Right, so something like:

        if (tdb->map_size < 100 * 1024 * 1024)
                additional = tdb->map_size / 4;
        else
                additional = tdb->map_size / 10;

        if (additional < size)
                additional = size;

> > Note that we repack on expand, so limiting expansions will end up
> > slowing down some bechmarks.  I don't think it's a problem IRL, though.
> 
> Yeah most of the issues may need much smarter heuristics or speed/size
> compromises. TDB was originally used for very small datasets and so it
> was a good idea to gain anything you can in speed even if it meant
> wasting some space relative to the size of the set.
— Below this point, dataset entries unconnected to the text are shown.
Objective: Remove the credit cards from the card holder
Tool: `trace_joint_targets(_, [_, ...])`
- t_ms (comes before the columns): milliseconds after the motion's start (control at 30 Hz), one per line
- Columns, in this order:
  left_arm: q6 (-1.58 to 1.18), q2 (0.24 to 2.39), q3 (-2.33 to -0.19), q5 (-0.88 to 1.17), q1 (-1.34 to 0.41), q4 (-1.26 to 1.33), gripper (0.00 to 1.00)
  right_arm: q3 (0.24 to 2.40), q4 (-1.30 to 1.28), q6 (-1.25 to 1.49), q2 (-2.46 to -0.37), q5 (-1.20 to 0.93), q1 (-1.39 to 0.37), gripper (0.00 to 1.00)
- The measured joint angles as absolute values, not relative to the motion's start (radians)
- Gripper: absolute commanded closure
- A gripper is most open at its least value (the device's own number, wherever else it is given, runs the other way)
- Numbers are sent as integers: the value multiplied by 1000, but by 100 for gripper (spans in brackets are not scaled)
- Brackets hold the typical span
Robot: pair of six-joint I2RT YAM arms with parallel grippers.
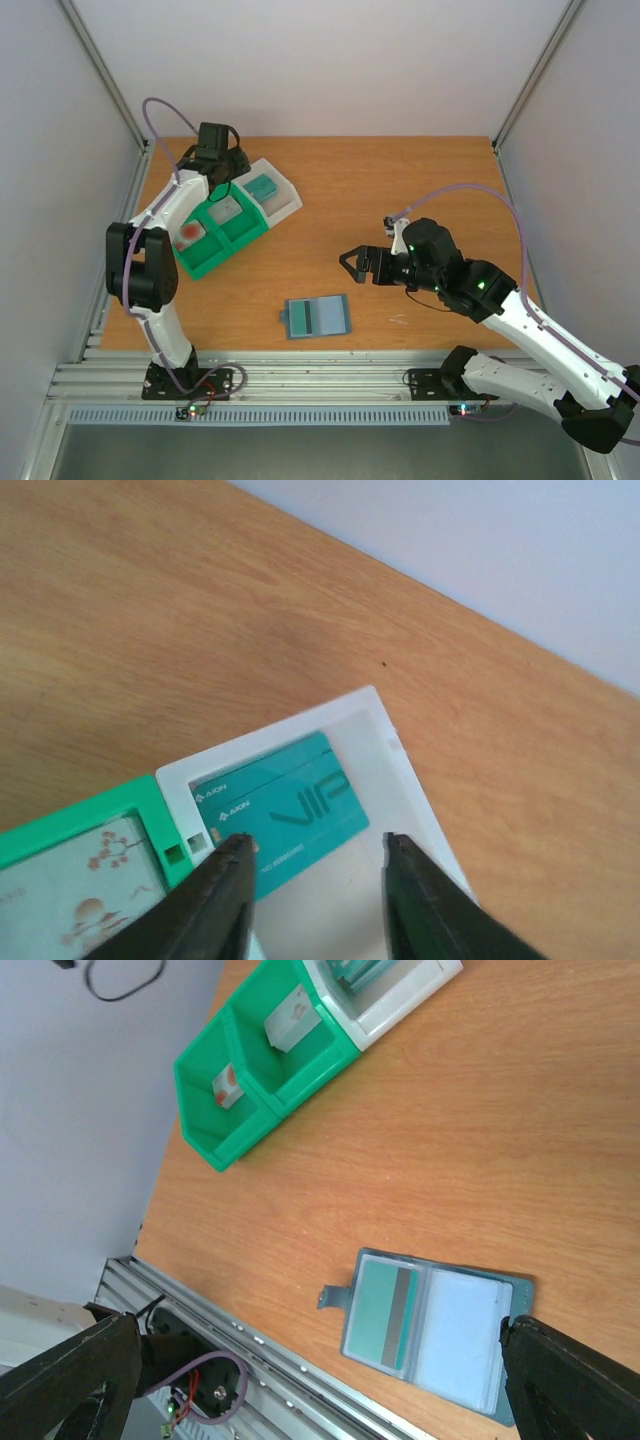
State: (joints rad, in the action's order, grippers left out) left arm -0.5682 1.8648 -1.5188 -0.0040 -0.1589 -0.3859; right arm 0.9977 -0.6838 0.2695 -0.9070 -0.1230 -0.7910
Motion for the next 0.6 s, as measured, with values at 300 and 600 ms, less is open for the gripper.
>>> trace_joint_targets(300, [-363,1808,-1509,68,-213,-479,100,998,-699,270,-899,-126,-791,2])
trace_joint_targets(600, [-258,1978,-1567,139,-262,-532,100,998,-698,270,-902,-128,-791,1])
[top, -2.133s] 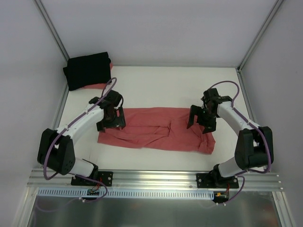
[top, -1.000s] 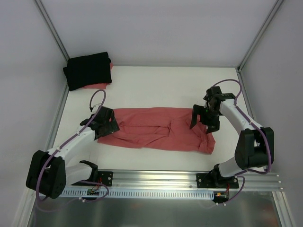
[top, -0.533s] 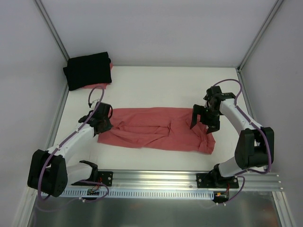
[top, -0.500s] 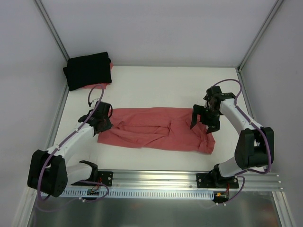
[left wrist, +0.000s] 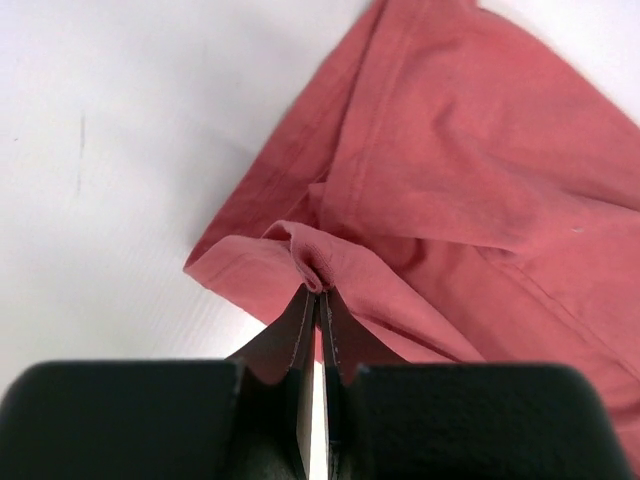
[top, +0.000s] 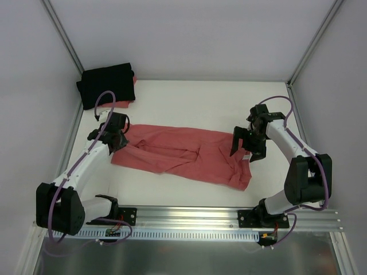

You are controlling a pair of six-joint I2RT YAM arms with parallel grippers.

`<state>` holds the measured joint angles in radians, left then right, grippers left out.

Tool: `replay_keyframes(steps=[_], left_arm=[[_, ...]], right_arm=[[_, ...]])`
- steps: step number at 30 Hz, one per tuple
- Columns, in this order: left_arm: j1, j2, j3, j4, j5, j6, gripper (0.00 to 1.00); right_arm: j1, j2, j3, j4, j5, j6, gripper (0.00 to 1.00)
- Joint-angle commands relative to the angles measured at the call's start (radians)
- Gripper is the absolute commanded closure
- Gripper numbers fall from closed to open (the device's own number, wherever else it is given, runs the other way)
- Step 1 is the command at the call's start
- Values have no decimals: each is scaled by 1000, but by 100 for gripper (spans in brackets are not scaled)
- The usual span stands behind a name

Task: Fold and stack the t-shirts
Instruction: Fold the other side of the tshirt into a rectangle

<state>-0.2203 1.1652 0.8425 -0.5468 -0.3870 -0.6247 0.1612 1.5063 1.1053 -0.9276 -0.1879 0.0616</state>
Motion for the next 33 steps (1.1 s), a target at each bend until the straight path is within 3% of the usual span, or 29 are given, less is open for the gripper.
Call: replay_keyframes(steps=[1, 12, 18, 20, 21, 26, 27, 29, 30, 33], left_arm=[[25, 65, 44, -62, -62, -27, 100], [29, 175, 132, -31, -10, -6, 100], [29, 182, 139, -39, -12, 8, 100], [29, 182, 141, -41, -12, 13, 100], [29, 183, 139, -41, -12, 14, 100], [32, 186, 142, -44, -10, 20, 100], [33, 188, 141, -44, -10, 22, 100], [36, 192, 144, -47, -7, 25, 100], [36, 197, 145, -45, -7, 25, 100], [42, 200, 145, -41, -3, 26, 100]], right_arm=[[-6, 0, 10, -8, -5, 9, 1], [1, 12, -47, 96, -38, 53, 0], [6, 81, -82, 199, -133, 46, 0], [6, 115, -78, 217, -154, 44, 12], [8, 126, -78, 229, -174, 49, 28], [6, 169, -93, 265, -197, 78, 58], [6, 181, -96, 265, -202, 81, 73], [6, 189, -99, 273, -205, 83, 81], [6, 196, -101, 271, -203, 83, 92], [6, 201, -105, 269, -200, 81, 99]])
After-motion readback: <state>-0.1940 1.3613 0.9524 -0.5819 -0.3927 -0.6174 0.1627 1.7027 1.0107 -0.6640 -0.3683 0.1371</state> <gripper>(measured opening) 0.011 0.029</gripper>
But now that TDB is
> used also for large datasets this is hurting.

Now, I just figured out your backup problem.  Sorry for being slow.
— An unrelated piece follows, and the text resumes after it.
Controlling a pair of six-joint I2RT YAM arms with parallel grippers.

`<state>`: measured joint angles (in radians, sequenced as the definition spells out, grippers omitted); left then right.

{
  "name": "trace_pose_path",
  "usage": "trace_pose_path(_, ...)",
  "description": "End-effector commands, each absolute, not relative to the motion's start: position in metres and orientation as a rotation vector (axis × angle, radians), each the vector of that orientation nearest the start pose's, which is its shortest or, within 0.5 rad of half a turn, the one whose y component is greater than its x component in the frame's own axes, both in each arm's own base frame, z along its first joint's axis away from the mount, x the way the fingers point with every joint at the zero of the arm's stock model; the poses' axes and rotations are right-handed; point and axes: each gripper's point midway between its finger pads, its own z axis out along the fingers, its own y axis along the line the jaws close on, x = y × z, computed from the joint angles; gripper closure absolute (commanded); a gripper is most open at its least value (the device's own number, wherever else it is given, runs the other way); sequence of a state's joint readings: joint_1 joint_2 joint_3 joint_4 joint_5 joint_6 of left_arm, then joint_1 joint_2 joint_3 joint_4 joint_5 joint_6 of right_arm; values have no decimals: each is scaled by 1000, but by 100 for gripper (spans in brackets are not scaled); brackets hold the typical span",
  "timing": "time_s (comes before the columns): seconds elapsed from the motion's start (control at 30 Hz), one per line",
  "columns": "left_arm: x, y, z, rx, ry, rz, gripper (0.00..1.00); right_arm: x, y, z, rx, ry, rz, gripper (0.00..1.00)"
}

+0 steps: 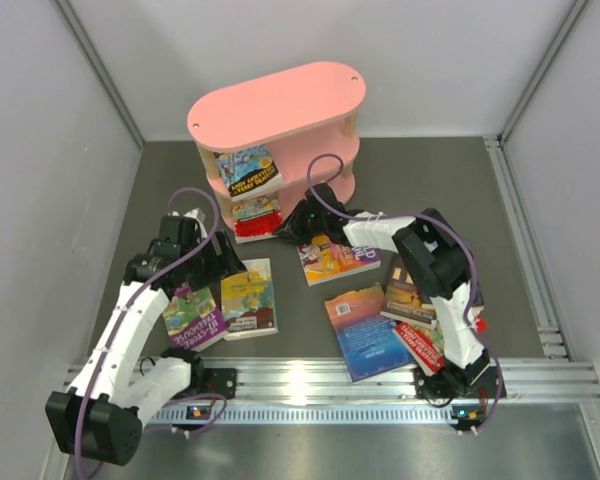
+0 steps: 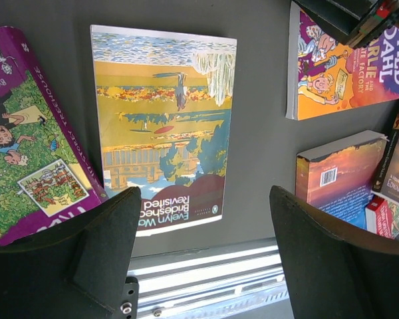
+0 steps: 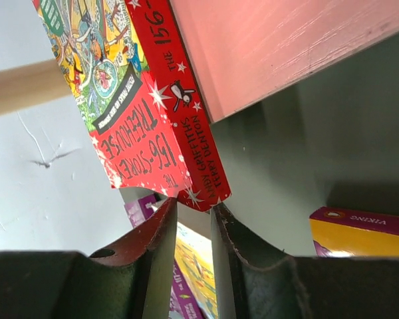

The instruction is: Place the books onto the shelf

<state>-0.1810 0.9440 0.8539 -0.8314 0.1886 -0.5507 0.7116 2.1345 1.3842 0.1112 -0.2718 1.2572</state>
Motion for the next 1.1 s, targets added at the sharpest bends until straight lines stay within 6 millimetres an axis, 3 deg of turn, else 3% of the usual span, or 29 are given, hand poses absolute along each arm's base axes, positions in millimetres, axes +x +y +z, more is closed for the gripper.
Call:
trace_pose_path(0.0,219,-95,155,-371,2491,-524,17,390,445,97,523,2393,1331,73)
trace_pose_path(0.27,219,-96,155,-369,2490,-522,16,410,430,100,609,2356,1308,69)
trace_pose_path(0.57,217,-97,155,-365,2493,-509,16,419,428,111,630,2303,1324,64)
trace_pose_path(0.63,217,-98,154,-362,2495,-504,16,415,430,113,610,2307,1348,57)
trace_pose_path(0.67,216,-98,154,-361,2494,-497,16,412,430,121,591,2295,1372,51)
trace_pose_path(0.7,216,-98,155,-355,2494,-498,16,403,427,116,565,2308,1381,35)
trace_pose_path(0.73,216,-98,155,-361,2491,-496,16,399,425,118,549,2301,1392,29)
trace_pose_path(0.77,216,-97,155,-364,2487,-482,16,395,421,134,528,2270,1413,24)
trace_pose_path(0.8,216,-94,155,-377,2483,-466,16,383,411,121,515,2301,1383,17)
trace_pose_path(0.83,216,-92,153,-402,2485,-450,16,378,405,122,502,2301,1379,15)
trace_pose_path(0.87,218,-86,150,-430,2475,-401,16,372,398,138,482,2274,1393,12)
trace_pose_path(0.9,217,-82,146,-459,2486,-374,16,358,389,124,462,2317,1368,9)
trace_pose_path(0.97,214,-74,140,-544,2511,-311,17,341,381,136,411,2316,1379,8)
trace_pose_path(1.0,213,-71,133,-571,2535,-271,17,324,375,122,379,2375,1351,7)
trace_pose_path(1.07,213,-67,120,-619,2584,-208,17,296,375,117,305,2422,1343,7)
If you take and empty database and start a transaction then dump records
into it, you will do a repack when the transaction finishes, which is
probably not a good idea.

Far better to only repack if we've expanded the DB *once* in the
transaction: this reflects the fragmentation case better than the
current heuristic.

Something like this? (Completely untested, it's 1:30 am here)

diff --git a/lib/tdb/common/transaction.c b/lib/tdb/common/transaction.c
index b6cf771..164b0d7 100644
--- a/lib/tdb/common/transaction.c
+++ b/lib/tdb/common/transaction.c
@@ -403,8 +403,6 @@ static int transaction_expand_file(struct tdb_context *tdb, tdb_off_t size,
 		return -1;
 	}
 
-	tdb->transaction->need_repack = true;
-
 	return 0;
 }
 
@@ -979,6 +977,12 @@ static int _tdb_transaction_prepare_commit(struct tdb_context *tdb)
 			_tdb_transaction_cancel(tdb);
 			return -1;
 		}
+
+		/* We repack if we're slowly growing, eg. not for backup! */
+		if (tdb->map_size < tdb->transaction->old_map_size * 2) {
+			tdb->transaction->need_repack = true;
+		}
+
 		tdb->map_size = tdb->transaction->old_map_size;
 		methods->tdb_oob(tdb, tdb->map_size + 1, 1);
 	}

> 
> > > The second one needs discussion. I noticed that a transaction can
> > > substantially increase the size of a tdb, in my tests I had a 1.2G size
> > > TDB actually grow to a ~1.7G after a backup ... by not using a
> > > transaction to store the backup copy the same 1.2G TDB shrunk down to
> > > ~900MB. I know that the reason we use a transaction is to avoid rsyncs
> > > of partial DBs, so maybe we want to add an option on whether to use a
> > > transaction for the 2nd db ? Comments welcome.
> > 
> > Hmm, that's odd.  Compressing the recovery area makes a great deal of
> > sense for tdb2 though.
> > 
> > Note that we overallocate all TDB entries by 25%.  (TDB2 only does that
> > when you expand an existing record).
> 
> The overallocation is useful when you save many entries at the same
> time, which is actually a frequent use case for sssd, how would tdb2
> behave on burst of growth (many new records) ?

I think you misunderstand?  I'm saying we allocate 25% extra room in
each record, to reduce fragmentation in case it grows.

I've got some regressions with TDB2 in S3, but once I've fixed those
I'd really like to see what your stress tests gives with tdb2...

> > > The third one I think is less controversial but still not something I
> > > would put in without discussion. This feature has the very nice property
> > > of being completely optional and needs an explicit flags to be passed at
> > > tdb_open(). This makes it relatively harmless and not very intrusive.
> > 
> > But it makes an incompatible database :(
> > 
> > OTOH it's fairly easy for the user to do this themselves and they know
> > what tradeoffs they want to make.
> 
> This is why you have to explicitly enable it. Old tools will report
> errors indeed, but that seems like a very desirable outcome if you do
> not have a clue on how to handle new data types :)

I like the idea, but I think it's best to use that compression for the
recovery area, not normal data.  That might actually speed things up
(less data to sync)...

Thanks!
Rusty.